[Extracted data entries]
-------------------------

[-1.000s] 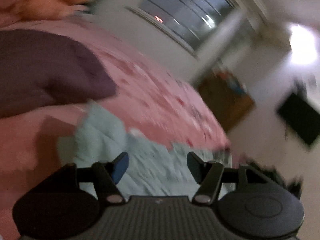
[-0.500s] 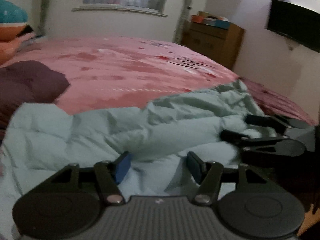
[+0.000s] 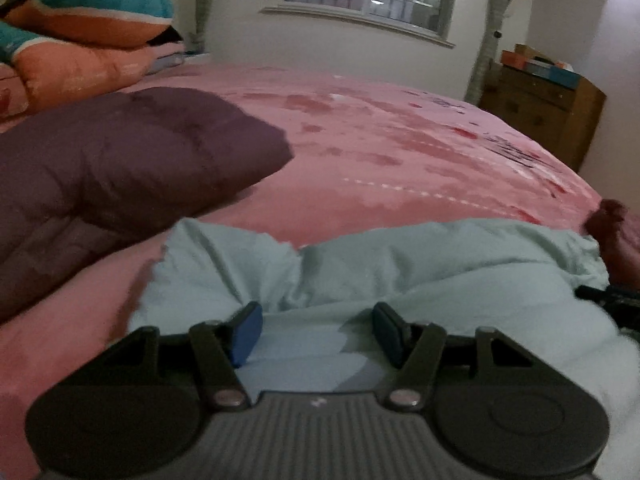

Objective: Fold large clothes

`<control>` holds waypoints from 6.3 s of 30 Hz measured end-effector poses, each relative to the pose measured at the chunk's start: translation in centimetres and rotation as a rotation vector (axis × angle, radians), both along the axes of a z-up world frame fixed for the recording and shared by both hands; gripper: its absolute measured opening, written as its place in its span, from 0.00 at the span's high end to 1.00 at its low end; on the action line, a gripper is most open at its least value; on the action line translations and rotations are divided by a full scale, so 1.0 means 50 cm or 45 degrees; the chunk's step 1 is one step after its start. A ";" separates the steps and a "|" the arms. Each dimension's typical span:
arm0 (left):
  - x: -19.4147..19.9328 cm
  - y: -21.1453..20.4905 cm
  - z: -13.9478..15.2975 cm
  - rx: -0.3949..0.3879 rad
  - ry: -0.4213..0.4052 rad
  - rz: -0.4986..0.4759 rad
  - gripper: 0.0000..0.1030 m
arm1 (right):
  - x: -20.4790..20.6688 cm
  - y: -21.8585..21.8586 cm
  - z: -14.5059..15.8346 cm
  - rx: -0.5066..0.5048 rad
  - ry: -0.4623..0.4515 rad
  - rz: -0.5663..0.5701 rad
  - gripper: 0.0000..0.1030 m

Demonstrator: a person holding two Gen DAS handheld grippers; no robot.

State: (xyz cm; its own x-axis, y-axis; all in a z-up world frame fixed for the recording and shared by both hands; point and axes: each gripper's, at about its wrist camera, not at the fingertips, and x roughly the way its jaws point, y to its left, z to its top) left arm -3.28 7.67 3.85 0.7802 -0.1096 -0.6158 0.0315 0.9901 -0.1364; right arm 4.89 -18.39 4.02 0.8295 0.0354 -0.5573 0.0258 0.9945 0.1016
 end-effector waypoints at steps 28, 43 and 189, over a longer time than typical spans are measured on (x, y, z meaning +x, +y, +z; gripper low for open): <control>-0.017 0.021 -0.068 -0.072 -0.078 -0.002 0.37 | 0.018 0.008 -0.037 0.014 0.020 0.009 0.00; -0.124 0.107 0.073 -0.241 -0.132 0.160 0.15 | -0.163 -0.102 0.056 0.292 -0.116 -0.104 0.00; 0.143 -0.908 0.230 -0.154 -0.201 -0.899 0.78 | -0.448 -0.659 0.206 0.059 -0.506 -1.284 0.68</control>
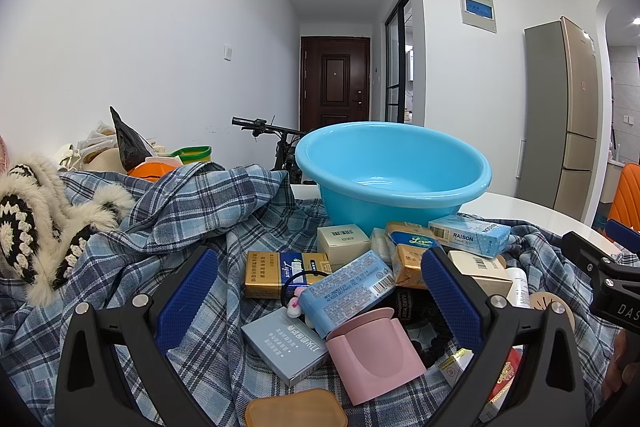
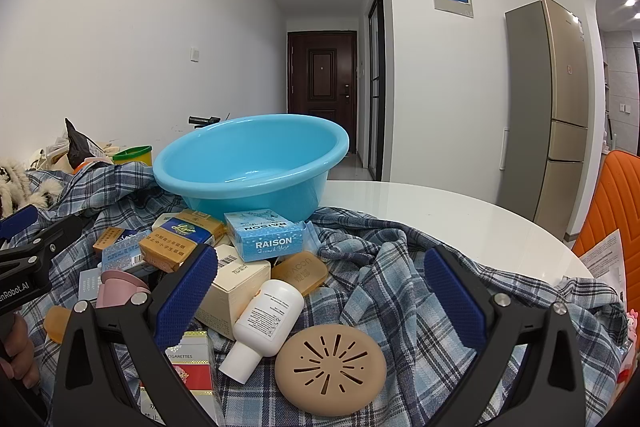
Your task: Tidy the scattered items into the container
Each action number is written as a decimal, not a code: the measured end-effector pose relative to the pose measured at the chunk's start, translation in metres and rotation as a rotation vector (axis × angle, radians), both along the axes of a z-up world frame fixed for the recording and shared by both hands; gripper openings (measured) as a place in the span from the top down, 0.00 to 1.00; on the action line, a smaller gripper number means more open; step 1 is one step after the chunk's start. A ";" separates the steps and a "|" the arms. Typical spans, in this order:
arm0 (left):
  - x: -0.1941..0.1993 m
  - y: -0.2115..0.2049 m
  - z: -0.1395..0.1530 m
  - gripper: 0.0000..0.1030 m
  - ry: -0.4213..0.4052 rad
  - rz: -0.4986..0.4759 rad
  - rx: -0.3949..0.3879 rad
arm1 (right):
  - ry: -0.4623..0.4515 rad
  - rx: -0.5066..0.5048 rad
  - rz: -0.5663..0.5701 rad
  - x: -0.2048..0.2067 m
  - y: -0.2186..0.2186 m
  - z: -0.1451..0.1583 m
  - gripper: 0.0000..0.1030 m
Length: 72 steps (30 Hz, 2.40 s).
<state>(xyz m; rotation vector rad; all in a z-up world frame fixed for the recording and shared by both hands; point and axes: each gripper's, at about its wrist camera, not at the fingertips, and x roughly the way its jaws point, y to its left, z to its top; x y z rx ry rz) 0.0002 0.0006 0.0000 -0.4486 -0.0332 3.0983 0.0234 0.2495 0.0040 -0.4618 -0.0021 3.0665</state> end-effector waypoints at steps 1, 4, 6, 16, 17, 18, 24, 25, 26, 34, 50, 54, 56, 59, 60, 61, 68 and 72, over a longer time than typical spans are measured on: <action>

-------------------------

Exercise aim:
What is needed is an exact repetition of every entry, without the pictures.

Result:
[-1.000s] 
[-0.500s] 
[+0.000s] 

Objective: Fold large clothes

`<control>` holds waypoints from 6.3 s of 30 Hz measured end-effector poses, each relative to the pose measured at the chunk's start: translation in centimetres and rotation as a rotation vector (axis × angle, radians), both along the axes of a z-up world frame fixed for the recording and shared by both hands; gripper: its absolute measured opening, written as its place in its span, from 0.00 at the span's high end to 1.00 at its low end; on the action line, a gripper is most open at its least value; on the action line translations and rotations are divided by a full scale, so 1.0 means 50 cm or 45 degrees; the chunk's step 1 is one step after its start. A ";" separates the steps and a "|" the arms. Each dimension's typical span:
arm0 (left):
  - x: -19.4147..19.9328 cm
  - y: -21.1453..20.4905 cm
  - z: -13.9478..15.2975 cm
  - rx: -0.3949..0.3879 rad
  - ry: -0.4213..0.4052 rad
  - rz: -0.4986..0.4759 rad
  - gripper: 0.0000..0.1030 m
arm1 (right):
  - x: -20.4790..20.6688 cm
  - y: -21.8585..21.8586 cm
  - z: -14.5059..15.8346 cm
  - rx: -0.5066..0.5048 rad
  - ry: -0.4623..0.4515 rad
  - rz: -0.5663..0.5701 rad
  - gripper: 0.0000..0.1030 m

Demonstrator: a person holding two Gen DAS handheld grippers; no robot.

State: (xyz cm; its own x-axis, y-axis; all in a z-up world frame fixed for the recording and shared by both hands; point and axes: each gripper's, at about its wrist camera, not at the fingertips, and x roughly the way its jaws point, y to its left, z to its top) left arm -3.28 7.67 3.85 0.7802 -0.1096 -0.6158 0.0315 0.9901 -0.1364; right arm 4.89 -18.39 4.02 0.8295 0.0354 -0.5573 0.0258 0.9945 0.1016
 end-effector waypoints at steps 28, 43 and 189, over a longer time than typical spans are measured on (x, y, z meaning +x, +y, +z; gripper low for open): <control>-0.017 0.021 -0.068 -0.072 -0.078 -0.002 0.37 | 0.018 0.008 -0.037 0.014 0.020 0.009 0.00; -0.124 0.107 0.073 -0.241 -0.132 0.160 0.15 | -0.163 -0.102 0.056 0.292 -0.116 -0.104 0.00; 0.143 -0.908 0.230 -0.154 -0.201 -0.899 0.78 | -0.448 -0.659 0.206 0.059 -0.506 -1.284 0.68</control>
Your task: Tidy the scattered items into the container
Each action number is written as a decimal, not a code: the measured end-effector pose relative to the pose measured at the chunk's start, translation in metres and rotation as a rotation vector (axis × angle, radians), both along the axes of a z-up world frame fixed for the recording and shared by both hands; gripper openings (measured) as a place in the span from the top down, 0.00 to 1.00; on the action line, a smaller gripper number means more open; step 1 is one step after the chunk's start. A ";" separates the steps and a "|" the arms. Typical spans, in this order:
arm0 (left):
  - x: -0.1941..0.1993 m
  - y: -0.2115..0.2049 m
  - z: -0.1395..0.1530 m
  - gripper: 0.0000..0.1030 m
  - ry: -0.4213..0.4052 rad
  - rz: -0.4986..0.4759 rad
  - rx: -0.3949..0.3879 rad
arm1 (right):
  - ry: -0.4623..0.4515 rad
  - rx: -0.5066..0.5048 rad
  - rz: -0.5663..0.5701 rad
  - x: -0.2048..0.2067 m
  - y: -0.2186..0.2186 m
  - z: -0.1451..0.1583 m
  - gripper: 0.0000..0.1030 m
Length: 72 steps (30 Hz, 2.40 s).
<state>(xyz m; rotation vector rad; all in a z-up world frame fixed for the recording and shared by both hands; point and axes: each gripper's, at about its wrist camera, not at the fingertips, and x roughly the way its jaws point, y to its left, z to its top; x y z rx ry rz) 0.0002 0.0006 0.0000 -0.4486 -0.0332 3.0983 0.0234 0.2495 0.0040 -0.4618 -0.0021 3.0665</state> end-effector waypoints at steps 1, 4, 6, 16, 17, 18, 24, 25, 26, 34, 50, 54, 56, 59, 60, 61, 68 and 72, over a longer time than typical spans are measured on: <action>

No more work remains on this exercise.